As-is, I have 96-bit, but this is likely overkill.
As noted, the registers themselves would be unstructured, but operations
on those registers could assume a certain amount of structure.
Sort of like, how 4x Binary32 SIMD ops, kinda assume that the vector is
4x Binary32.
As noted, pointer formats in my case are basically:
(47: 0): Address
(59:48): Type-Tag / Etc
(63:60): Top-Level Tag
But, for the most part, Load/Store ops, etc ignore the high 16 bits.
But, say, the top 4 bits are:
0000: Basic (Object) pointer
0001: Small Value Spaces
0010: Bound Array
0011: Bound Array
01xx: Fixnum (62 bit)
10xx: Flonum (62 bit)
1100: TagArray + Base Offset
1101: Dense Vector
1110: Typed Pointer
1111: Extended 60-bit Linear Address (Optional, 1)
1: This format would effectively map a 64-bit pointer to a range of
multiple "quadrants" (or, possibly a table of locations within the
larger 96-bit address space).
There is a 128-bit format:
( 47: 0): Address (Low 48-bits)
( 59: 48): Type-Tag / Etc
( 63: 60): Top-Level Tag
(111: 64): Address (High 48-bits)
(127:112): Additional Tag Metadata
The formats for bounded-arrays are expanded somewhat.
The Fixnum an Flonum formats would expand to 124 bits in this case.
Current format for function pointers and link register is:
( 0): Inter-ISA Bit
(47: 1): Address
(63:48): Mode Flags
If Addr(0) is 0, the high 16 bits are ignored (or Trap if the Link
Register is expected).

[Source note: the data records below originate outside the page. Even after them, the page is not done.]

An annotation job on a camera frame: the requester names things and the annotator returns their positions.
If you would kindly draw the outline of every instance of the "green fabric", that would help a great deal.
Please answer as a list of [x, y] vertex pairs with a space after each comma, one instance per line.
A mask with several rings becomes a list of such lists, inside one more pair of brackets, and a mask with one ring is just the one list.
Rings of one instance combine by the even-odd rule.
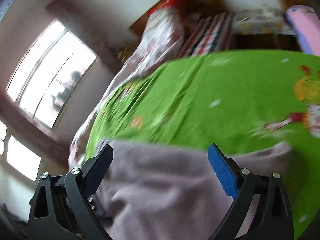
[[285, 140], [294, 149], [283, 179], [297, 239], [319, 208], [320, 139], [301, 122], [273, 132], [260, 129], [290, 113], [307, 112], [308, 99], [299, 102], [294, 92], [304, 76], [301, 65], [310, 68], [308, 79], [319, 85], [320, 58], [298, 52], [228, 51], [167, 62], [109, 98], [94, 122], [86, 157], [106, 137], [204, 151], [216, 143], [232, 154]]

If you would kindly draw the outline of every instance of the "bed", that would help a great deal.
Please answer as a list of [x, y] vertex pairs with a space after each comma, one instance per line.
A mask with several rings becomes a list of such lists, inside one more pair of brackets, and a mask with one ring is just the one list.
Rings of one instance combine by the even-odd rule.
[[[219, 43], [223, 45], [207, 46], [205, 41], [229, 14], [203, 17], [184, 40], [175, 13], [158, 11], [154, 18], [165, 15], [165, 20], [156, 25], [168, 24], [160, 34], [169, 32], [161, 56], [150, 61], [154, 55], [149, 55], [159, 50], [153, 47], [146, 53], [150, 47], [145, 44], [137, 49], [139, 63], [137, 57], [128, 60], [77, 132], [70, 168], [94, 156], [101, 141], [110, 138], [199, 151], [216, 143], [229, 155], [286, 141], [293, 154], [283, 180], [297, 239], [319, 209], [318, 57], [280, 50], [222, 51], [230, 42], [228, 24], [216, 29], [226, 30], [219, 36], [224, 37]], [[155, 33], [150, 30], [144, 35], [152, 40]], [[148, 64], [140, 68], [145, 61]]]

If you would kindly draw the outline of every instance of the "red striped cloth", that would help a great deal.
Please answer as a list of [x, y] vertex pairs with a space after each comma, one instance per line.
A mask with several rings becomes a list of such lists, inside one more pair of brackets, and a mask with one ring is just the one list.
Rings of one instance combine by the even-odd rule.
[[196, 29], [182, 46], [178, 57], [205, 55], [230, 49], [233, 41], [233, 17], [232, 13], [222, 13], [200, 19]]

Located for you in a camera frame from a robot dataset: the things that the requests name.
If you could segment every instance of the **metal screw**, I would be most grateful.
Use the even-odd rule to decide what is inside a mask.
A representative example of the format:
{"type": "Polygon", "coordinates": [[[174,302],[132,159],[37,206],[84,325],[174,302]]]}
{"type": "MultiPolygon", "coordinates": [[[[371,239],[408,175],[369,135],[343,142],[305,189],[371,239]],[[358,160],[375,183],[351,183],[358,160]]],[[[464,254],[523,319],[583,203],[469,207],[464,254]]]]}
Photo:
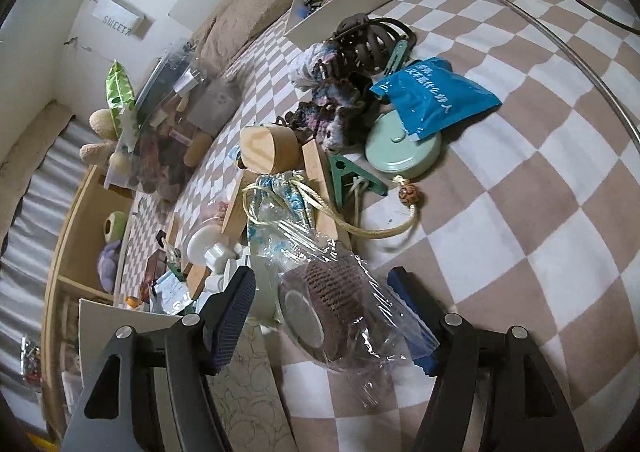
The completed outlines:
{"type": "Polygon", "coordinates": [[[522,326],[514,326],[511,329],[511,333],[516,338],[527,338],[529,336],[529,332],[526,329],[524,329],[524,327],[522,326]]]}
{"type": "Polygon", "coordinates": [[[132,329],[129,326],[122,326],[116,329],[116,338],[128,338],[131,336],[132,329]]]}
{"type": "Polygon", "coordinates": [[[447,313],[444,315],[444,321],[449,326],[459,326],[462,324],[462,317],[457,313],[447,313]]]}
{"type": "Polygon", "coordinates": [[[185,326],[195,326],[198,322],[200,322],[200,317],[195,313],[189,313],[182,317],[182,324],[185,326]]]}

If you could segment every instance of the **wooden shelf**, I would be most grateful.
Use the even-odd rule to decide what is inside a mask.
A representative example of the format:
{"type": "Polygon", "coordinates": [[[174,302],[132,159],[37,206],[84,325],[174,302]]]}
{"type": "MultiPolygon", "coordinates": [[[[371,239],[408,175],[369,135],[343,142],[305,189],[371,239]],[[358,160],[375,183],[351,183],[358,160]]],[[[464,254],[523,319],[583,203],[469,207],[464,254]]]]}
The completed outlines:
{"type": "Polygon", "coordinates": [[[113,295],[110,293],[99,291],[97,289],[91,288],[90,286],[85,286],[84,284],[80,284],[79,282],[65,277],[64,275],[59,275],[58,281],[68,286],[68,288],[80,298],[92,300],[92,297],[94,297],[113,304],[113,295]]]}
{"type": "Polygon", "coordinates": [[[78,186],[66,214],[53,253],[44,297],[40,334],[42,405],[52,436],[58,442],[66,431],[65,395],[60,377],[62,313],[65,300],[79,298],[113,303],[113,295],[101,291],[96,263],[104,248],[104,220],[114,210],[128,212],[132,204],[129,191],[103,187],[104,177],[96,166],[89,167],[78,186]]]}

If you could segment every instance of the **wire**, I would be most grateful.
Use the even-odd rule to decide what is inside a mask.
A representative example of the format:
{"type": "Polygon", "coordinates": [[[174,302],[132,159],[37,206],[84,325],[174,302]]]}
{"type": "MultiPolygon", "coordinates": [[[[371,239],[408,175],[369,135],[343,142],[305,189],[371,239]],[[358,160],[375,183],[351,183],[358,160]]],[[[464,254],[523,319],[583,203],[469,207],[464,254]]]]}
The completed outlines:
{"type": "MultiPolygon", "coordinates": [[[[393,179],[395,183],[405,184],[408,183],[408,180],[404,180],[401,177],[397,176],[393,179]]],[[[347,232],[352,233],[355,236],[360,236],[366,239],[386,239],[393,236],[398,236],[404,232],[406,232],[409,228],[411,228],[416,220],[418,219],[418,208],[415,204],[409,206],[409,218],[402,223],[401,225],[395,226],[393,228],[386,228],[384,230],[365,230],[364,228],[359,228],[357,226],[350,225],[345,222],[339,214],[337,214],[331,206],[329,206],[320,196],[317,194],[311,187],[300,181],[298,178],[293,177],[289,184],[298,191],[298,193],[303,197],[303,199],[309,205],[313,206],[317,210],[325,213],[327,216],[331,217],[338,225],[344,228],[347,232]]],[[[284,201],[278,197],[276,193],[269,190],[267,187],[263,187],[260,185],[252,184],[248,187],[242,189],[242,208],[244,209],[244,213],[247,218],[254,223],[255,225],[275,225],[274,222],[265,222],[259,221],[257,219],[257,215],[254,209],[254,203],[247,204],[247,200],[251,199],[249,194],[255,194],[255,191],[261,191],[267,194],[278,206],[284,208],[285,210],[289,210],[289,207],[284,203],[284,201]]]]}
{"type": "Polygon", "coordinates": [[[635,33],[636,35],[640,35],[640,29],[632,28],[631,26],[627,26],[626,24],[622,24],[622,22],[619,22],[619,21],[615,20],[614,18],[610,17],[609,15],[605,15],[600,10],[596,10],[593,6],[588,5],[583,0],[574,0],[574,1],[577,2],[578,4],[583,5],[587,10],[591,10],[593,13],[595,13],[597,16],[603,18],[607,22],[615,24],[619,28],[625,29],[628,32],[635,33]]]}
{"type": "Polygon", "coordinates": [[[353,185],[347,191],[346,199],[353,195],[353,226],[360,226],[360,199],[367,187],[369,187],[369,180],[356,176],[353,178],[353,185]]]}
{"type": "Polygon", "coordinates": [[[558,35],[556,35],[553,31],[551,31],[547,26],[542,24],[538,19],[529,15],[529,13],[525,12],[521,7],[513,4],[510,0],[497,0],[501,4],[505,5],[510,10],[517,13],[524,20],[529,22],[534,28],[536,28],[540,33],[544,34],[550,41],[556,44],[562,52],[567,56],[567,58],[574,63],[574,65],[582,71],[584,76],[586,76],[594,87],[600,92],[602,97],[608,103],[609,107],[615,112],[616,116],[620,120],[620,123],[625,127],[626,132],[631,138],[636,150],[640,154],[640,130],[636,127],[633,119],[629,115],[626,110],[626,107],[620,102],[618,97],[609,89],[609,87],[604,83],[604,80],[600,78],[599,74],[593,70],[591,66],[589,66],[580,55],[578,55],[573,48],[571,48],[566,42],[563,42],[558,35]]]}

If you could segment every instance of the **bed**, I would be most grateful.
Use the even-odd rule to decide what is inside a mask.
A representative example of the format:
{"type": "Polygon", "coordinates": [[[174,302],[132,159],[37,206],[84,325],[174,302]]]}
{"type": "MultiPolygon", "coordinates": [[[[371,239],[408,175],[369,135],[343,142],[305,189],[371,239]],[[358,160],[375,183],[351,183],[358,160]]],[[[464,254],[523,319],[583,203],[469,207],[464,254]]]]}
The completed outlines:
{"type": "MultiPolygon", "coordinates": [[[[600,74],[639,123],[640,39],[573,0],[512,0],[539,18],[600,74]]],[[[628,24],[626,0],[585,0],[628,24]]],[[[502,107],[444,133],[446,148],[418,181],[428,200],[408,236],[359,241],[377,276],[414,272],[471,323],[533,334],[572,408],[586,450],[604,447],[640,394],[640,156],[593,85],[526,21],[492,0],[393,0],[391,16],[418,35],[413,56],[448,59],[502,107]]],[[[185,225],[233,186],[229,150],[245,125],[272,122],[303,93],[287,78],[299,53],[278,19],[239,56],[242,104],[178,200],[185,225]]],[[[372,170],[366,160],[355,161],[372,170]]],[[[160,228],[138,197],[120,299],[135,294],[160,228]]],[[[393,226],[395,194],[367,195],[362,222],[393,226]]],[[[408,450],[433,381],[416,367],[394,373],[373,410],[346,381],[270,335],[270,360],[303,451],[408,450]]]]}

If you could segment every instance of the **wooden block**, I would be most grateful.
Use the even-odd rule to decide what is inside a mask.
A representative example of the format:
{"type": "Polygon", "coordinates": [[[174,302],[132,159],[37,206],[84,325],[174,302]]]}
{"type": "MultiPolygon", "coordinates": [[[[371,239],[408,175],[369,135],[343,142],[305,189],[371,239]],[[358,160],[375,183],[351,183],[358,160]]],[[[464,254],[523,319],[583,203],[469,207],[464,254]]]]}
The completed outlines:
{"type": "Polygon", "coordinates": [[[175,109],[177,112],[184,112],[187,110],[187,105],[189,105],[189,94],[191,92],[188,92],[186,95],[184,95],[184,98],[182,98],[180,100],[180,103],[178,104],[178,107],[175,109]]]}
{"type": "MultiPolygon", "coordinates": [[[[311,188],[335,210],[334,188],[329,171],[329,160],[324,150],[320,148],[316,140],[311,140],[302,146],[302,156],[305,159],[306,176],[309,179],[311,188]]],[[[340,241],[345,248],[351,249],[349,233],[331,217],[319,211],[316,215],[316,230],[331,239],[340,241]]]]}
{"type": "Polygon", "coordinates": [[[175,239],[178,238],[178,231],[180,230],[180,216],[175,212],[171,214],[169,224],[166,229],[166,242],[175,246],[175,239]]]}
{"type": "Polygon", "coordinates": [[[191,142],[191,145],[184,153],[182,162],[187,167],[196,168],[209,150],[211,143],[213,143],[213,138],[206,132],[199,130],[191,142]]]}
{"type": "Polygon", "coordinates": [[[283,125],[242,128],[240,154],[244,166],[259,174],[279,174],[300,164],[296,133],[283,125]]]}
{"type": "Polygon", "coordinates": [[[187,288],[189,288],[189,294],[193,300],[199,297],[204,288],[204,281],[210,274],[211,270],[206,266],[194,264],[191,267],[191,271],[187,275],[187,288]]]}
{"type": "Polygon", "coordinates": [[[242,208],[242,189],[254,183],[256,179],[258,175],[255,172],[242,169],[236,180],[236,187],[231,194],[225,220],[222,223],[222,233],[230,239],[232,244],[240,240],[246,226],[246,214],[242,208]]]}

If 1, the high bits encode the operating mode and
similar.
High bits:
* (63:56), Saved SR(15: 8), U0..U7
* (55:52), Saved SR(23:20), WX3, WX4, WM1, WM2
* (51:50), Saved SR(27:26), WXE, WX2
* (49:48), Saved SR( 1: 0), S and T
The WXn and WMn bits encode the operating mode (BJX2 vs XG2 vs RV64 vs
XG2RV).
U0..U7 are user-defined or context-dependent flag bits (2).
S and T are the values of the S and T flag bits (in the current form of
the ISA, these are saved across function calls as this makes it possible
to predicate blocks with function calls).
2: In an x86 emulator, it is possible that these could be used as a
stand-in for ALU status flags or similar. These are also preserved
across function calls. They may also be used for more complex
predication (predicating based on logical relations between U-bits).
> I am not so sure about the slowness of a superscalar. I think it may have more
> to do with how full the FPGA is, the size and style of the design. I have been
> able to hit close to 50 MHz timing according to the tools. I think 50 MHz is on
> par with many other FPGA designs. Even if it is a few MHz slower the ability of
> OoO to hide latency may make it worth it.
>
Issue is mostly "net delay" (and to an extent, "fanout"):
The bulkier/wider/etc the logic gets, the slower it gets...
And, say, one can do a "simple 16-bit machine" and run it at 200 MHz.
But, not so much anything much bigger than said simple 16-bit machine.
Or a 32-bit machine running at 100MHz (say, MicroBlaze falls in here).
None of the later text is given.